I get this log output when the end function is called (unsure if it's useful):

Code: Select all

I (67349) esp_image: segment 0: paddr=00110020 vaddr=3c070020 size=220ach (139436) map
Today I had a colleague flash my board with what was accidentally an unfinished version of this feature, and the firmware update ran and completed fine. He then flashed it with the latest version of our code and it didn’t work. I then flashed the same board with the same unfinished version on my computer and it didn’t work. I then had my colleague again flash the board with the unfinished version, which had worked before, and it no longer worked. I repeated this after cleaning the build as well as after erasing the flash, both times with the same result.

Here is what my stack looks like after the panic.
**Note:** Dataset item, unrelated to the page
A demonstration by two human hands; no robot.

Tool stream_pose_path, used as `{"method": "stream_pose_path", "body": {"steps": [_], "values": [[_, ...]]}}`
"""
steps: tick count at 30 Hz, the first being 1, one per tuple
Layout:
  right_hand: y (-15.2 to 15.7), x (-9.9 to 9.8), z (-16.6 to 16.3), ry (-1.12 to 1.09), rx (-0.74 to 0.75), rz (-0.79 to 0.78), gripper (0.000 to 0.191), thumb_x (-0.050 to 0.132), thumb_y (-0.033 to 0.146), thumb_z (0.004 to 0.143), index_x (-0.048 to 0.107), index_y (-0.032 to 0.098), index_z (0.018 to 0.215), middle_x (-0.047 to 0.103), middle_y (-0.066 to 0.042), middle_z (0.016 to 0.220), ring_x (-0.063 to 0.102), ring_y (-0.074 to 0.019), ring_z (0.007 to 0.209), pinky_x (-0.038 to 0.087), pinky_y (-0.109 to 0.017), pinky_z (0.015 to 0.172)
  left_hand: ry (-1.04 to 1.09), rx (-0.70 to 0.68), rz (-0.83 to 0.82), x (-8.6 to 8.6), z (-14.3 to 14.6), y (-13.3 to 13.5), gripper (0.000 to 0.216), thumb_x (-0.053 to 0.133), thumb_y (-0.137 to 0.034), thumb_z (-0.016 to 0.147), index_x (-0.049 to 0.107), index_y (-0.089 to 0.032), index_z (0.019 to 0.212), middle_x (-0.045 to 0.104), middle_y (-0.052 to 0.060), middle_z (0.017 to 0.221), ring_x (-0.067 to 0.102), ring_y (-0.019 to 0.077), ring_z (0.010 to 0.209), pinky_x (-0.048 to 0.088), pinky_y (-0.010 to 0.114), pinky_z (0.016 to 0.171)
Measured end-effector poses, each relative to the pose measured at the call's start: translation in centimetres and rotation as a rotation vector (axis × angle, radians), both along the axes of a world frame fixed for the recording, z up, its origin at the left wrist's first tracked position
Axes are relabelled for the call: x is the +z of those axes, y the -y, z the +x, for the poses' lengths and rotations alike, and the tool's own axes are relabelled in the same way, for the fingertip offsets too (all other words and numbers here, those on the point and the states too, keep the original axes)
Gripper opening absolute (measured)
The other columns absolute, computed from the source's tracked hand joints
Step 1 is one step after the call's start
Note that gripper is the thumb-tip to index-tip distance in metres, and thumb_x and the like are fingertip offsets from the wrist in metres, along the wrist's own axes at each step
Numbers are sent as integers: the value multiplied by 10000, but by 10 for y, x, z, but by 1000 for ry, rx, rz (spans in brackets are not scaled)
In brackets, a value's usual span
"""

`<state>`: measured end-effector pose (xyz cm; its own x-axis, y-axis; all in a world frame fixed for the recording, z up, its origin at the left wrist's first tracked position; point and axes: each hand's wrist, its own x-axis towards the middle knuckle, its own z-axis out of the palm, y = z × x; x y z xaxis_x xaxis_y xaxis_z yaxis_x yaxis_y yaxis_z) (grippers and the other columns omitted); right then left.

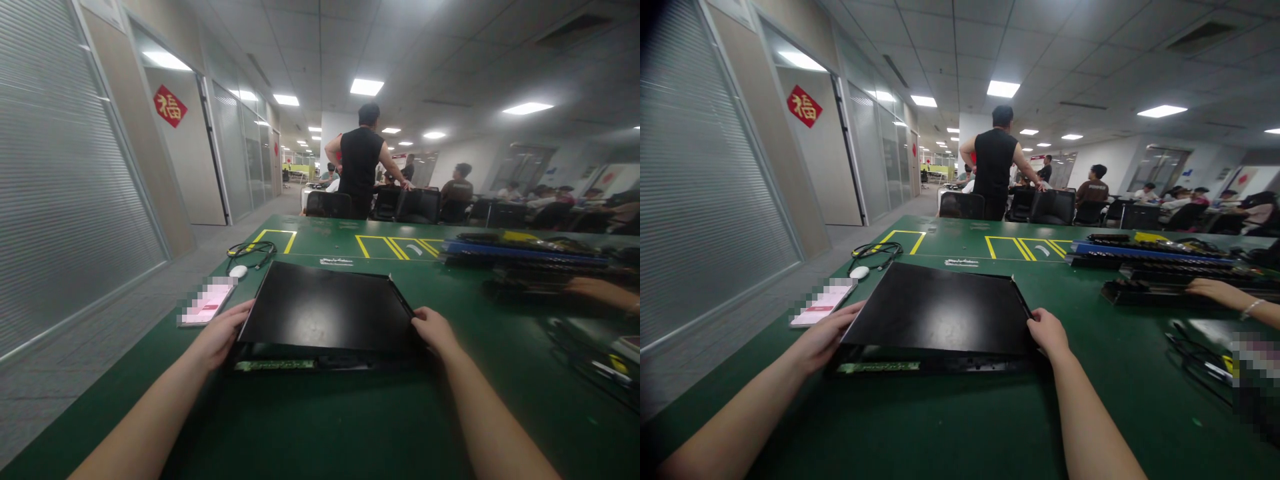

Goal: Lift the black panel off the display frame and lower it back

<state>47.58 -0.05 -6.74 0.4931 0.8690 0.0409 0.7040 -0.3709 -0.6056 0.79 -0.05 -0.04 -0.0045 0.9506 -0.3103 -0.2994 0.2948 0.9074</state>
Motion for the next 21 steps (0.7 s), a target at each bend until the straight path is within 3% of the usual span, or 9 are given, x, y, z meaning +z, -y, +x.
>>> {"method": "stream_pose_path", "body": {"steps": [7, 14, 17, 21], "values": [[-3, -4, 6, -1, 0, 4, 244, 579, 254, 773, 731, 227, 963, 766, -67, 962, 708, -221, 884, 493, -288, 718, -17, -12, 37, -2, -1, -2, 485, 587, 13, 739, 734, -126, 1180, 823, 76, 888, 765, 190, 638, 615, 247, 570], [-4, -6, 9, -11, 10, 27, 260, 582, 264, 743, 751, 228, 937, 765, -75, 961, 697, -239, 862, 502, -321, 705, -89, 31, 35, 2, 3, 1, 307, 599, -51, 680, 814, -149, 876, 819, 65, 828, 764, 189, 701, 570, 205, 553], [-4, -6, 9, -20, 9, 29, 255, 580, 270, 747, 743, 226, 938, 764, -74, 966, 695, -246, 876, 504, -336, 731, -170, 50, 58, -2, 1, 0, 236, 664, -111, 657, 815, -172, 828, 823, 70, 862, 766, 214, 791, 576, 231, 609], [-3, -5, 9, -34, 10, 33, 235, 583, 274, 751, 732, 227, 926, 761, -73, 987, 691, -252, 914, 502, -354, 782, -313, 88, 105, -5, -1, 0, 183, 788, -197, 604, 815, -196, 785, 826, 93, 897, 754, 287, 925, 588, 338, 804]]}}
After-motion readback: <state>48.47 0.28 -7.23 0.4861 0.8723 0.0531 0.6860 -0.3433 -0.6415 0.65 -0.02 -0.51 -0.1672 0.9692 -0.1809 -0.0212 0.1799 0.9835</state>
Seems to be something to do with verifying the firmware image?
Screenshot 2023-07-11 165445.png
Screenshot 2023-07-11 165445.png (22.75 KiB) Viewed 3909 times

Does anyone have any ideas on what could be causing this?

Thanks.

ESP_Sprite
Posts: 9764
Joined: Thu Nov 26, 2015 4:08 am

Re: Over-the-air update: Panic happens when esp_ota_end() is called

Postby ESP_Sprite » Thu Jul 13, 2023 5:25 am

What particular error does the panic throw?

henrysshunt
Posts: 10
Joined: Thu Jun 22, 2023 10:30 am

Re: Over-the-air update: Panic happens when esp_ota_end() is called

Postby henrysshunt » Thu Jul 13, 2023 2:55 pm

So I had another look at this again today, and found that the problem has gone away on both of the boards I was using (both of which yesterday had OTA updates not working in the way described above), despite not making any further changes to try and fix this.
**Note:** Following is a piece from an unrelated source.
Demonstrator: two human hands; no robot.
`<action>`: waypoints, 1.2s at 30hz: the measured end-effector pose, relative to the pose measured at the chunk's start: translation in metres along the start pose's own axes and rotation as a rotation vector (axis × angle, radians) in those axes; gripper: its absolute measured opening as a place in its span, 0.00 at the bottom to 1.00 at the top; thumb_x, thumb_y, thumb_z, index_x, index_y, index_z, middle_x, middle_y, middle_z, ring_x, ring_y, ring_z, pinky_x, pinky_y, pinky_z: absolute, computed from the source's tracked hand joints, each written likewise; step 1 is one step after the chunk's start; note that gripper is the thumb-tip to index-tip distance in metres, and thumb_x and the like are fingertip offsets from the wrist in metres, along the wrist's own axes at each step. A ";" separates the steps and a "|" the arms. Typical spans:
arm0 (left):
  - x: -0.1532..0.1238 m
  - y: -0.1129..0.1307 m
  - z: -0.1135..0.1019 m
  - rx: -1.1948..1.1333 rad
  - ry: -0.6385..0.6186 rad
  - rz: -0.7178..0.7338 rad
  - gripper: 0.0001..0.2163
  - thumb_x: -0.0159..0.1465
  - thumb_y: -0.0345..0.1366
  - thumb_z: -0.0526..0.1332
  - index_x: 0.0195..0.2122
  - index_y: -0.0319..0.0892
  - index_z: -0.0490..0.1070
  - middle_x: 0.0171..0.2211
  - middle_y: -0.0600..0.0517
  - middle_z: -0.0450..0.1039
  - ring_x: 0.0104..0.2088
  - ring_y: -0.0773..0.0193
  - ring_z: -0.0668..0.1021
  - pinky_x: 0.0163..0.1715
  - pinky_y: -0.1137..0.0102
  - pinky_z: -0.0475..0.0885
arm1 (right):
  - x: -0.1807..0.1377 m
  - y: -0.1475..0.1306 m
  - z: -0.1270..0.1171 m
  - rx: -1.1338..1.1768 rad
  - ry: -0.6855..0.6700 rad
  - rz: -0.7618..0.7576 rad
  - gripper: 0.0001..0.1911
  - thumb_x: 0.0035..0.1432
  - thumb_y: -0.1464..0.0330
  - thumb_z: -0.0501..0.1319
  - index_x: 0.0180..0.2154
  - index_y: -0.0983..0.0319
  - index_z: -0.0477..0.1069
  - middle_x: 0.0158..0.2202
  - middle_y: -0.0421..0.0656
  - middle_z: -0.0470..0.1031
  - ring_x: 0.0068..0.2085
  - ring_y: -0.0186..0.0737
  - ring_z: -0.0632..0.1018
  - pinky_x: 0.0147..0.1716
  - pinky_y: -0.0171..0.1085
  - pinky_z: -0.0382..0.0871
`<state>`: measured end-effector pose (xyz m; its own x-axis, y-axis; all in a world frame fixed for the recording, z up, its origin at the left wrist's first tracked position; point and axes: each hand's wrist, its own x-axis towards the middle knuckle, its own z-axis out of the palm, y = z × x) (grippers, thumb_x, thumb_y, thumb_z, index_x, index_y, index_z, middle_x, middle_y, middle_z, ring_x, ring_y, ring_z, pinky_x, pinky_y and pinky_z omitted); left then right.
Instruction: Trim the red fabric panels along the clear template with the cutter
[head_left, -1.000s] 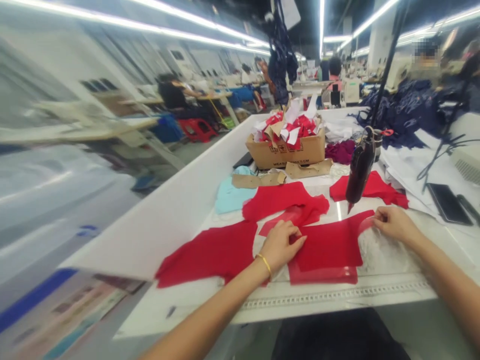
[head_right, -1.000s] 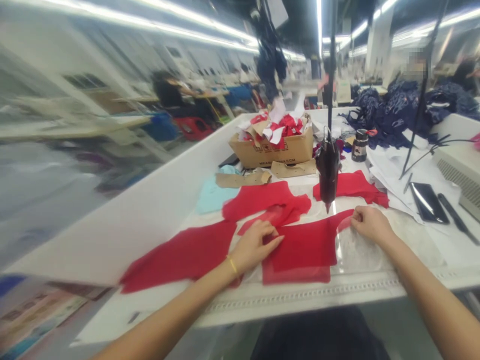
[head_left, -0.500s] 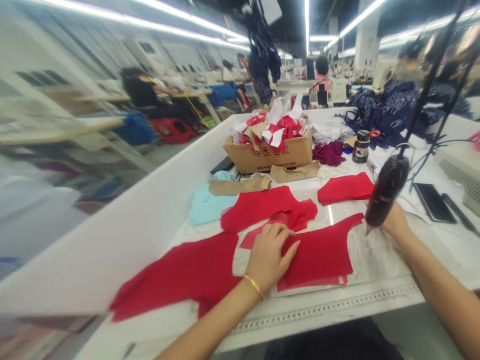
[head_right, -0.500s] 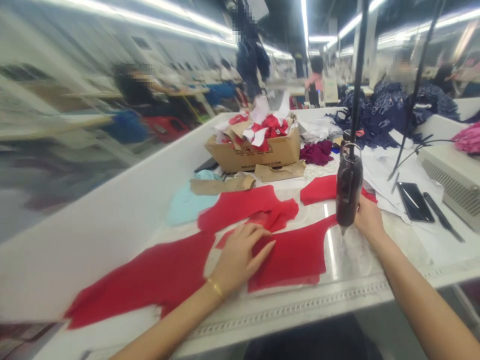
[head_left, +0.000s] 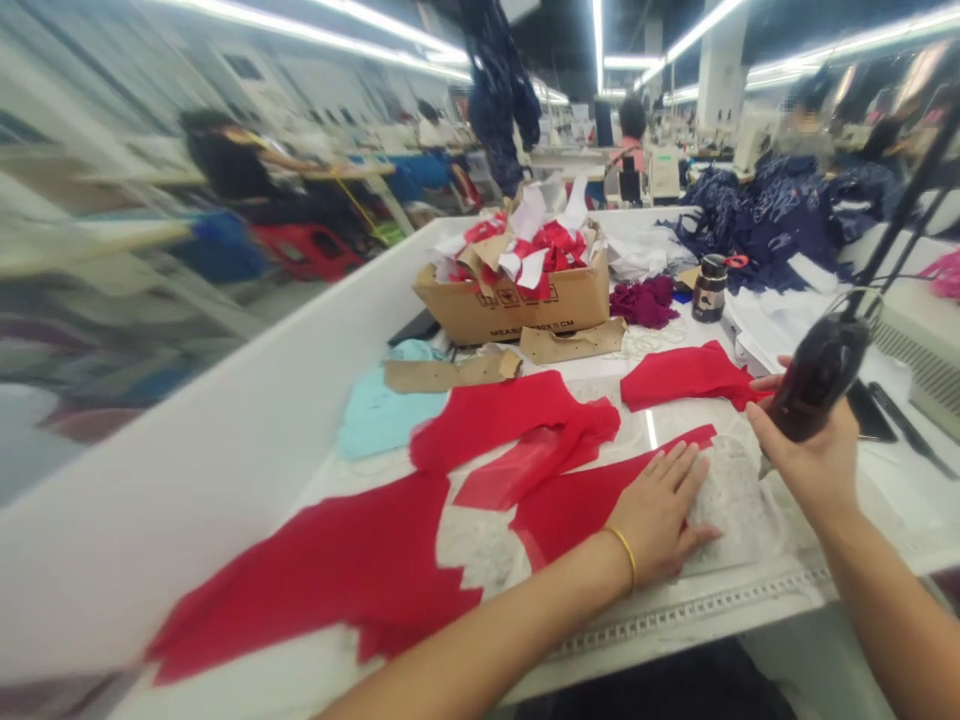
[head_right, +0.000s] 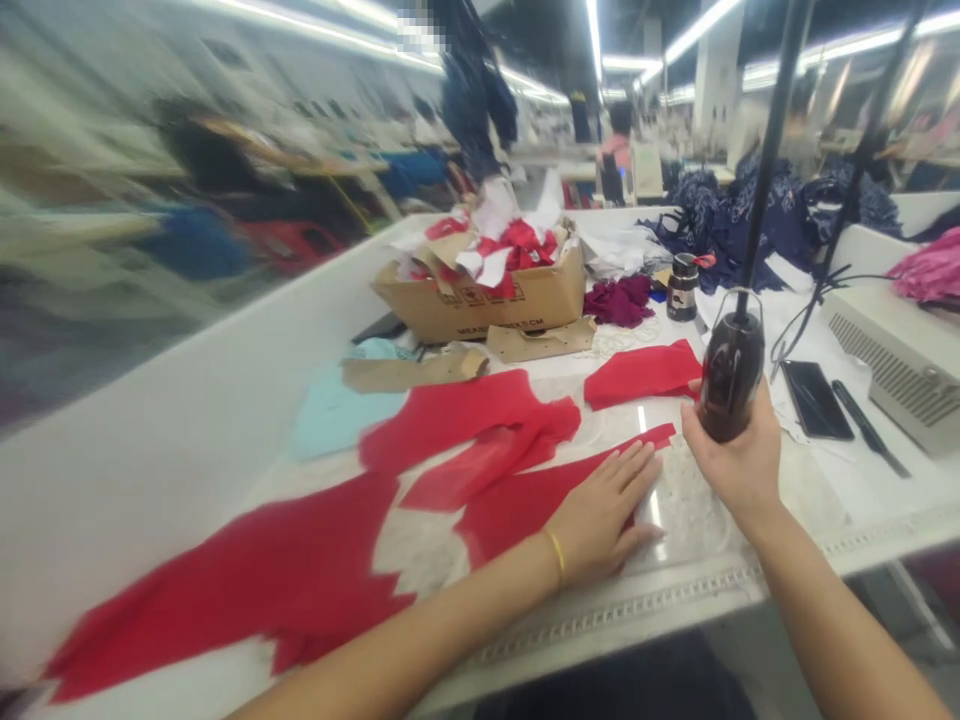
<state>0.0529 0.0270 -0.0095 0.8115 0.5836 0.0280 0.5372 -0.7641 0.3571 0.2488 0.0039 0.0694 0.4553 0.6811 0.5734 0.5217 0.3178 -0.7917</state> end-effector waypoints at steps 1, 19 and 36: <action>0.003 0.000 0.000 -0.003 0.000 -0.008 0.39 0.72 0.60 0.55 0.73 0.34 0.54 0.75 0.35 0.47 0.75 0.43 0.52 0.74 0.49 0.54 | 0.004 0.000 0.003 0.013 -0.010 0.008 0.16 0.52 0.58 0.69 0.39 0.59 0.73 0.34 0.43 0.81 0.32 0.43 0.81 0.38 0.46 0.78; 0.010 -0.007 0.008 0.029 0.109 0.067 0.36 0.75 0.59 0.49 0.76 0.40 0.47 0.75 0.37 0.47 0.76 0.48 0.50 0.73 0.48 0.56 | 0.038 0.020 0.061 0.165 0.083 -0.068 0.15 0.55 0.61 0.65 0.35 0.54 0.57 0.26 0.35 0.68 0.25 0.37 0.72 0.27 0.40 0.70; 0.008 -0.007 0.009 -0.001 0.119 0.085 0.36 0.75 0.59 0.46 0.75 0.39 0.48 0.75 0.38 0.48 0.76 0.48 0.51 0.73 0.49 0.58 | 0.036 0.026 0.063 0.231 -0.030 -0.034 0.15 0.60 0.58 0.65 0.39 0.53 0.59 0.28 0.37 0.69 0.25 0.39 0.73 0.28 0.43 0.74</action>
<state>0.0576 0.0352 -0.0199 0.8213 0.5450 0.1686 0.4672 -0.8122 0.3494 0.2334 0.0779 0.0561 0.4169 0.6853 0.5971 0.3562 0.4812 -0.8010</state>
In terms of your question, I don't really have any particular error to report (which is why I included the stack trace). When run with the debugger, it just hangs and when paused I find it sitting in the panic handler's infinite loop. When run without the debugger, it just resets and there's a one-line mention of the panic handler but that's it.

henrysshunt
Posts: 10
Joined: Thu Jun 22, 2023 10:30 am

Re: Over-the-air update: Panic happens when esp_ota_end() is called

Postby henrysshunt » Tue Jul 18, 2023 3:55 pm

This issue has recurred in the same was as explained above, again after having made no specific changes to the related code (as this feature had been finished and working).
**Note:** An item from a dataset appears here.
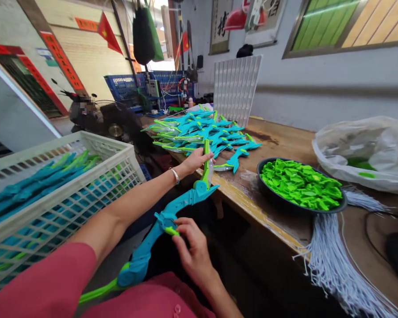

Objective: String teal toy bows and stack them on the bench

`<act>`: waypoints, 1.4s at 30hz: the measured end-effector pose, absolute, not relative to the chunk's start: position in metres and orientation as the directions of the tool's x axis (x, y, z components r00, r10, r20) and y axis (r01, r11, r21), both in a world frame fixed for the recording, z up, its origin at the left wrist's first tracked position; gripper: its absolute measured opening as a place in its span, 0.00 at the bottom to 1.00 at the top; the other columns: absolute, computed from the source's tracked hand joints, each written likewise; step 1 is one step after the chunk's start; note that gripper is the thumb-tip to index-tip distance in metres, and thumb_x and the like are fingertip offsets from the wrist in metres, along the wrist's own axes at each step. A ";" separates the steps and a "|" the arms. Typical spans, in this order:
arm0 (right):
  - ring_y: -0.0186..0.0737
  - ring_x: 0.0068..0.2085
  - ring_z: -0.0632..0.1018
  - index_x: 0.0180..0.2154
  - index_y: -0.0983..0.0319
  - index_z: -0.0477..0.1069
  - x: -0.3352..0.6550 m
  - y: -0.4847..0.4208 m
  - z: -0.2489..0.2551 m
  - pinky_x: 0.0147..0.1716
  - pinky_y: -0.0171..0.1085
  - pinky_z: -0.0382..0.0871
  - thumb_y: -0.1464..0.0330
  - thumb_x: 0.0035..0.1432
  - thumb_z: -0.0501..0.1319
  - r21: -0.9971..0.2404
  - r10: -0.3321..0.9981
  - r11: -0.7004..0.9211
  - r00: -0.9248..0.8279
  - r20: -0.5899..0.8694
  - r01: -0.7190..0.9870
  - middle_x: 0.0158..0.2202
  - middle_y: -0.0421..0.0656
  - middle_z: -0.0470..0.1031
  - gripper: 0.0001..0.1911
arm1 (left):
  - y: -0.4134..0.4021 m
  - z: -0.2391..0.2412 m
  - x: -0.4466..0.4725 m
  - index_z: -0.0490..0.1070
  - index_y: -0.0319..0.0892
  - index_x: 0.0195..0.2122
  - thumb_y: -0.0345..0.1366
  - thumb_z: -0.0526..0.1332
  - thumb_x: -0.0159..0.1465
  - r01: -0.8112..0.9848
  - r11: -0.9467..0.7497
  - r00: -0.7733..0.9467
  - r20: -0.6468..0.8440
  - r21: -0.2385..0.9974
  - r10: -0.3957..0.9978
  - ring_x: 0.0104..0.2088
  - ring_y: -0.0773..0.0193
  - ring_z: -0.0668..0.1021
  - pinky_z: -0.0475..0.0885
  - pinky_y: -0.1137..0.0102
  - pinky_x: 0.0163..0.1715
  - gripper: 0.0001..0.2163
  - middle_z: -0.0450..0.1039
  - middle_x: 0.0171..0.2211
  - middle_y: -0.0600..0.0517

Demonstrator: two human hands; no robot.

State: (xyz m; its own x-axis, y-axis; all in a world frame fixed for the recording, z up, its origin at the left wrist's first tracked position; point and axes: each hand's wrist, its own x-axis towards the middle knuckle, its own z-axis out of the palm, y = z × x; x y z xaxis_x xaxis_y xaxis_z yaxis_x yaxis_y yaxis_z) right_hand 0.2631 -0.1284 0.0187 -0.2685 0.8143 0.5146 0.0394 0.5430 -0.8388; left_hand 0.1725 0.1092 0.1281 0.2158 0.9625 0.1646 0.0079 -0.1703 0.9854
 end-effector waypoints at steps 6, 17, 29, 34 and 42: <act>0.41 0.38 0.78 0.40 0.58 0.77 0.246 -0.109 -0.017 0.38 0.37 0.73 0.59 0.73 0.58 -0.889 0.886 0.448 -0.176 0.429 0.091 0.37 0.44 0.76 0.13 | 0.120 0.082 0.195 0.71 0.38 0.39 0.35 0.71 0.61 0.005 -0.067 0.281 0.063 0.998 0.958 0.34 0.60 0.81 0.75 0.68 0.34 0.11 0.82 0.36 0.45; 0.37 0.35 0.77 0.39 0.60 0.78 0.243 -0.074 -0.055 0.35 0.34 0.70 0.64 0.70 0.61 -0.969 0.967 0.243 -0.097 0.238 0.043 0.35 0.42 0.77 0.09 | 0.050 0.004 0.077 0.79 0.39 0.49 0.50 0.73 0.57 0.180 0.139 0.310 -0.190 0.974 0.932 0.52 0.50 0.80 0.72 0.59 0.56 0.24 0.82 0.49 0.42; 0.35 0.35 0.76 0.39 0.59 0.76 0.241 -0.069 -0.045 0.34 0.31 0.69 0.67 0.70 0.63 -0.973 0.952 0.209 -0.247 0.181 0.095 0.37 0.41 0.75 0.04 | 0.008 -0.043 0.019 0.79 0.42 0.36 0.60 0.69 0.54 0.304 0.290 0.301 -0.380 0.907 0.874 0.37 0.59 0.78 0.73 0.69 0.39 0.24 0.79 0.34 0.50; 0.32 0.29 0.74 0.42 0.58 0.78 0.245 -0.082 -0.041 0.27 0.28 0.69 0.65 0.69 0.64 -0.998 0.971 0.061 -0.233 0.054 0.022 0.33 0.39 0.74 0.05 | 0.019 -0.007 0.002 0.73 0.41 0.25 0.47 0.75 0.49 0.458 0.267 0.423 -0.472 0.848 0.774 0.22 0.66 0.71 0.62 0.73 0.22 0.17 0.70 0.20 0.57; 0.33 0.36 0.79 0.49 0.55 0.76 0.238 -0.079 0.024 0.35 0.29 0.74 0.74 0.69 0.62 -0.899 0.879 0.433 -0.255 0.404 0.068 0.38 0.39 0.77 0.10 | 0.038 0.095 0.016 0.69 0.42 0.32 0.48 0.73 0.53 0.290 0.152 0.268 -0.232 0.945 0.935 0.21 0.67 0.75 0.70 0.74 0.20 0.19 0.73 0.24 0.57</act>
I don't have any further information to give or look for on this. The call to esp_image_verify() inside esp_ota_end() is causing a panic for some reason. How should I proceed further on debugging this? If the verification is truly failing then I'm expecting an ESP_ERR_OTA_VALIDATE_FAILED return value, not a panic.

ESP_Sprite
Posts: 9764
Joined: Thu Nov 26, 2015 4:08 am

Re: Over-the-air update: Panic happens when esp_ota_end() is called

Postby ESP_Sprite » Wed Jul 19, 2023 12:56 am

Hm. What I can see is that the panic is called by highint4, which is hooked up to the cache error handler and the interrupt watchdog. The first triggers when cache access is done while the cache is unavailable, which typically happens when writing the flash. The second is done when interrupts are disabled for too long (e.g. when an interrupt handler gets stuck). Without seeing the output of the panic handler, it's a bit hard to see which of the two it is.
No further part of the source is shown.